И весь следующий день, превозмогая отвращение, напропалую кокетничала с четырьмя прочими представителями сильного пола – как на подбор, один другого гаже. Это такую казнь себе устроила, за проявленную слабость. Заодно надеялась отвлечься.
Получилось только до вечера, а когда увидела Нила, вышедшего к полю встречать ее, так и стукнул в головушку невероятный, багрово-фиолетовый сентябрьский закат...
Уже на берегу, извиваясь в его жарких объятиях, стремительно погружаясь в золотистое безумие, последними остатками воли и рассудка, как в последнюю соломинку, вцепилась в жалкий, насквозь лживый лепет. Про покинутую мать, про несуществующую сестру. Подействовало... И от нахлынувшей победной пустоты хотелось выть волчицей.
Ну не могла она позволить себе потрафить чувству, внезапному и мощному, как селевый поток. Понимала, что легкого, необременительного романчика здесь не получится. Толкового гешефта, как замыслили они с Ринго, – тем паче. И так прикинь, и эдак – ничего, кроме тяжелейших проблем, эта связь не сулила.
Когда на другой день он внезапно заболел и уехал в город, стало легко и пусто.
О том, что случилось с Ринго, она узнала в правлении совхоза, куда скоренько пристроилась, не горя желанием ишачить в поле. Там только об этом и судачили. А через недельку он и сам все рассказал ей, когда побитой собакой притащился из Выборга, отощавший, небритый, провонявший «обезьянником». Рассказал откровенно, с прежде ему не свойственными подвываниями и придыханиями.

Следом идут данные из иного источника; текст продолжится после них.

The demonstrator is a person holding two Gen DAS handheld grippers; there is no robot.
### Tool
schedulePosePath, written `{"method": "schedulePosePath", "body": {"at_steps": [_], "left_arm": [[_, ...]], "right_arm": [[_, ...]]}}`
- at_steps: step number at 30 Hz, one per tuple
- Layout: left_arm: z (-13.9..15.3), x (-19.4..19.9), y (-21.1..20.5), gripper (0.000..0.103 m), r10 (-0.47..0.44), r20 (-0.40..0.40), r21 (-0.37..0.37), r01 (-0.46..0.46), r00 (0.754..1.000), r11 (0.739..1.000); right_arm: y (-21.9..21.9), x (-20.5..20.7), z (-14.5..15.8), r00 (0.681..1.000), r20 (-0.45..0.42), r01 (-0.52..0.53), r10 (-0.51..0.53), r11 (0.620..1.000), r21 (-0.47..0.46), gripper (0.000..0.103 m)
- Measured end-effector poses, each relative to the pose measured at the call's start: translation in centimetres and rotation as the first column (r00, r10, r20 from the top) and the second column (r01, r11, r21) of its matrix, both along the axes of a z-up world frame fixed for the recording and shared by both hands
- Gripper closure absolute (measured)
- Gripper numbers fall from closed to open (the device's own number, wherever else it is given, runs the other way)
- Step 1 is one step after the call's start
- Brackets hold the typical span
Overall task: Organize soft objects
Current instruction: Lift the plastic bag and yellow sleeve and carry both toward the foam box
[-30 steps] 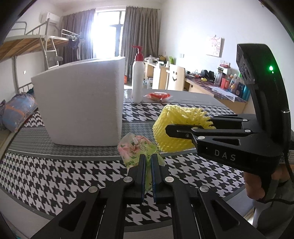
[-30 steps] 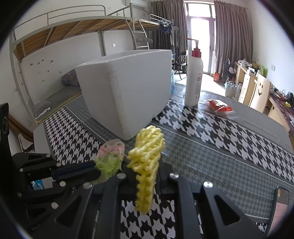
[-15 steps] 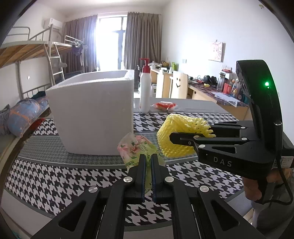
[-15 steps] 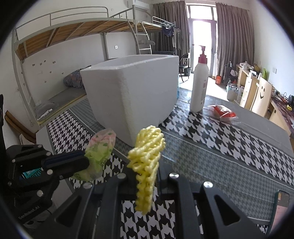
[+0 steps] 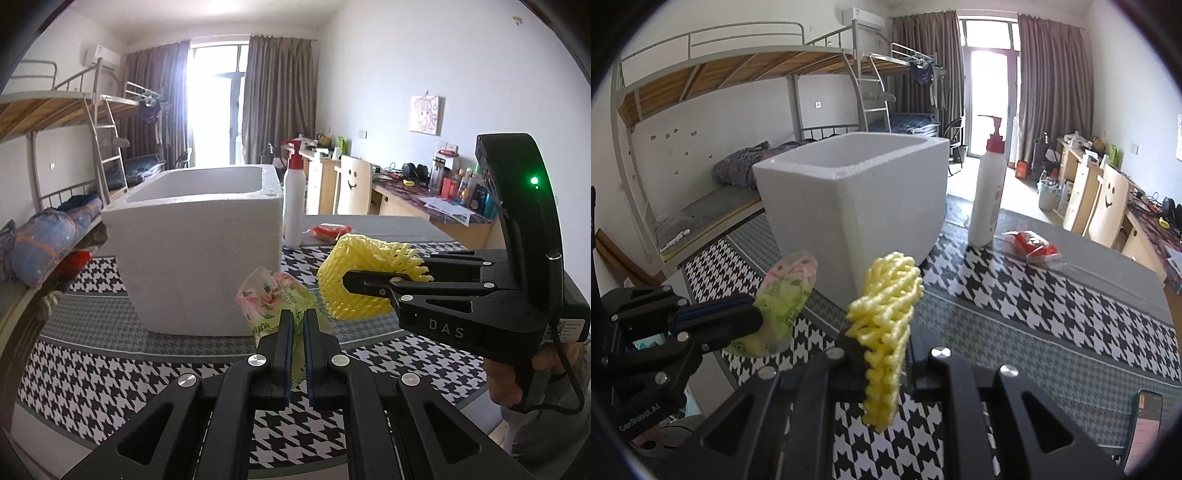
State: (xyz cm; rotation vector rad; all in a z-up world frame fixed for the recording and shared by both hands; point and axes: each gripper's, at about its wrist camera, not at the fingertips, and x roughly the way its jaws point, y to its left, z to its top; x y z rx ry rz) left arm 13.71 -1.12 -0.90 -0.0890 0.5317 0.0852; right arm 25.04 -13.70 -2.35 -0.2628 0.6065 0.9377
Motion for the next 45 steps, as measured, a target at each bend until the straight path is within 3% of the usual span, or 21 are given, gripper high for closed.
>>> {"method": "schedulePosePath", "body": {"at_steps": [28, 45], "left_arm": [[3.1, -1.9, 2.3, 0.097, -0.103, 0.082, 0.037, 0.101, 0.991, 0.994], [5.2, -1.5, 3.3, 0.097, -0.123, 0.136, 0.055, 0.116, 0.983, 0.992]], "right_arm": [[0.9, -2.4, 3.5, 0.986, 0.086, 0.137, -0.142, 0.989, 0.059, 0.085], [2.1, -2.8, 5.7, 0.977, 0.14, 0.149, -0.161, 0.984, 0.092, 0.085]]}}
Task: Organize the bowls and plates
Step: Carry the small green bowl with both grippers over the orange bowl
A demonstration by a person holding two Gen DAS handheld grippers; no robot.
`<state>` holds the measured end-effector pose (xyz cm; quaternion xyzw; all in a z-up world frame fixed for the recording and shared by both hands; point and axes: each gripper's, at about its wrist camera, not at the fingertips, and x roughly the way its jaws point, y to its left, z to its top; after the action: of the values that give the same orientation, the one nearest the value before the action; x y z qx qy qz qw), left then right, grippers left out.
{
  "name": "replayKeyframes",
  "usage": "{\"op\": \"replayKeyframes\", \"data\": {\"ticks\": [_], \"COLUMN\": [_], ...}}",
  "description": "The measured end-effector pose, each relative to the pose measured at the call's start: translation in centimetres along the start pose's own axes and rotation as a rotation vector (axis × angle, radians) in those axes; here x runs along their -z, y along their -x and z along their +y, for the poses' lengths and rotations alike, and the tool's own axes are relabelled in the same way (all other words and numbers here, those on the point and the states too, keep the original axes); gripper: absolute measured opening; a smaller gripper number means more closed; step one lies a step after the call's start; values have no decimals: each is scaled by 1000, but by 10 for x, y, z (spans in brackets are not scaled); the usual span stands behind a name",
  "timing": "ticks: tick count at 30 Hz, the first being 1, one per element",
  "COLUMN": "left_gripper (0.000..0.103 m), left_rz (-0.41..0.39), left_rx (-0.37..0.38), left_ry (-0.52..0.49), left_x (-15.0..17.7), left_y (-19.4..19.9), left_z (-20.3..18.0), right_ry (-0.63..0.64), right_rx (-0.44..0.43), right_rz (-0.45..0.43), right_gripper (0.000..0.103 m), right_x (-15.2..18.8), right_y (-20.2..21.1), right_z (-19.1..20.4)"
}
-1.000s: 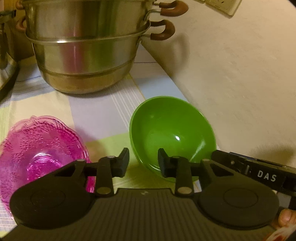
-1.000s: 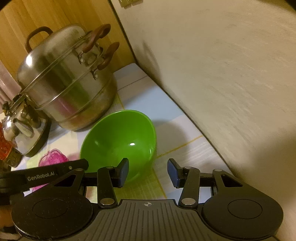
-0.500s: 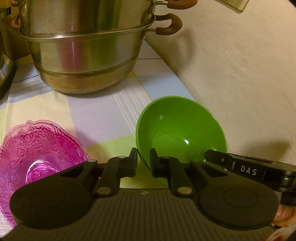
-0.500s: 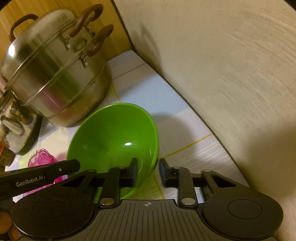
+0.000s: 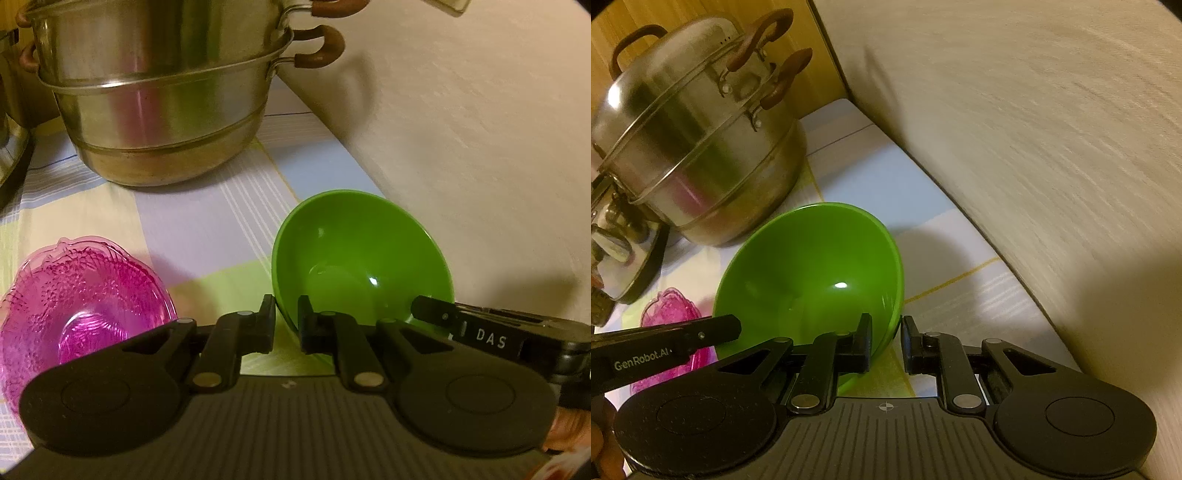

Приехал в знакомые места и чуть не сразу расслабился с аборигенами, у которых в бытность свою ефрейтором взрывпакеты на самогонку выменивал. Подписался на дебильную пьяную кражу, опомнился, когда уже в его полуторку дизель загружали, и свалил по-тихому, предоставив остальным самим разбираться. Тем только и уберегся от тюрьмы, а скорее всего, и от чего похуже, поскольку оба его подельника разбились насмерть, вывозя добычу. Но из университета выперли без малейших шансов на восстановление, о чем уведомили в приказе, копию которого ему предъявили в выборгской ментовке. Сволочи, такие перспективы обломали!
Он изнемогал от жалости к себе и явно нарывался на сочувствие, но удостоился лишь холодного презрения. Прокололся по собственной дурости, а теперь плачется в жилетку! В ее глазах он моментально утратил всякое право не только на лидерство, но и на партнерство. Она прекрасно сумеет устроить свои дела самостоятельно...
В Ленинград она возвращалась, полная всевозможных планов. И в этих планах не было места Нилу Баренцеву. Линда упорно внушала себе, что в разыгрываемой ею партии он – фигура лишняя, отвлекающая, вносящая ненужный сумбур вымысли и чувства.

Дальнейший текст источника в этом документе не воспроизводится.